Visible symptoms of sodic / saline / alkaline soil
- White or grey crusts on the soil surface after irrigation dries
- Bare patches where nothing germinates, surrounded by stunted growth
- Soil that puddles instead of absorbing water; hard pan after drying
- Yellow or pale crops despite normal NPK applications
- pH consistently above 8.0, EC above 4 dS/m, or ESP above 15%
Application rates
Rates vary with the severity (measured as Exchangeable Sodium Percentage, ESP) and soil texture. As a starting point:
| Soil condition | Rate (per acre) | Frequency |
|---|---|---|
| Mildly sodic (ESP 10–15%) | 200–400 kg | Once per year |
| Moderately sodic (ESP 15–25%) | 500–800 kg | Every season for 2 years |
| Severely sodic (ESP > 25%) | 1000–1500 kg | Every season for 3 years |
| Maintenance (after reclamation) | 100–200 kg | Once every 2 years |
Get a soil test before heavy application. Most agricultural universities and KVKs offer ESP and EC testing for under ₹200. Without it you are guessing at the rate.
How to apply
- Apply 15–20 days before sowing or after harvest of the previous crop
- Broadcast uniformly over the soil surface
- Incorporate into the top 10–15 cm with a cultivator or harrow
- Irrigate heavily within 7 days — the leaching irrigation is what carries away the displaced sodium
- Do not mix with urea or ammonium sulphate in the same application — wait at least 7 days
What to expect, year by year
| Year | Visible change | Yield response |
|---|---|---|
| Year 1 | Better water infiltration, crusts soften | 10–20% yield lift on previously stunted patches |
| Year 2 | Bare patches start producing, pH drops 0.3–0.5 | 20–40% lift on whole-field basis |
| Year 3 | Soil structure normalises, root depth increases | Yield approaches non-sodic benchmark |
| Year 4+ | Maintenance dose only | Stable |
Phosphogypsum vs alternatives
| Material | Speed | Cost / acre | Best for |
|---|---|---|---|
| Phosphogypsum | Moderate (weeks) | ₹ | Sodic & saline-sodic soils |
| Mineral gypsum | Slow (months) | ₹₹ | Same — but slower dissolution |
| Elemental sulphur | Slow (3–6 months) | ₹₹₹ | Calcareous alkaline soils only |
| Sulphuric acid | Fast (days) | ₹₹₹₹ | Industrial reclamation only |
Phosphogypsum is the most cost-effective option for sodic soil in 95% of Indian situations. Elemental sulphur is better only when the problem is high pH with free lime but no sodium issue — and even then it takes 3–6 months to act.
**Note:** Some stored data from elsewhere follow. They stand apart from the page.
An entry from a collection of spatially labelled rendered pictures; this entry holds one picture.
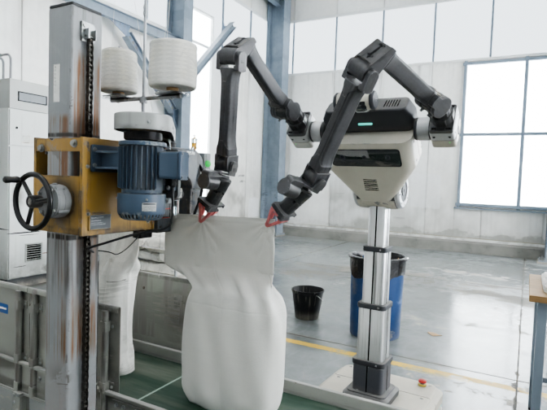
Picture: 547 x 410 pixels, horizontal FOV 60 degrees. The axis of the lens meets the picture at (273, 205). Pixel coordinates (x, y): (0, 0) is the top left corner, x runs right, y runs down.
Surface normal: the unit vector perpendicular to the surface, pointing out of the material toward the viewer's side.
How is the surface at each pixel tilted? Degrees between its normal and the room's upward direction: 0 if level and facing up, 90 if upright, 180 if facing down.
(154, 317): 90
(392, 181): 130
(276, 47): 90
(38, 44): 90
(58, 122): 90
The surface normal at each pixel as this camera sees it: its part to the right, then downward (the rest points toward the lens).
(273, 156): -0.47, 0.03
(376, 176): -0.42, 0.66
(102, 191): 0.88, 0.06
Our phosphogypsum-based soil conditioner — packed for direct field application:
Bottom line
If you have patches where crops refuse to grow, white crusts after irrigation, or chronically poor response to NPK, get a soil test. If ESP comes back above 10%, phosphogypsum is almost certainly the right intervention — cheaper, faster, and more reliable than the alternatives.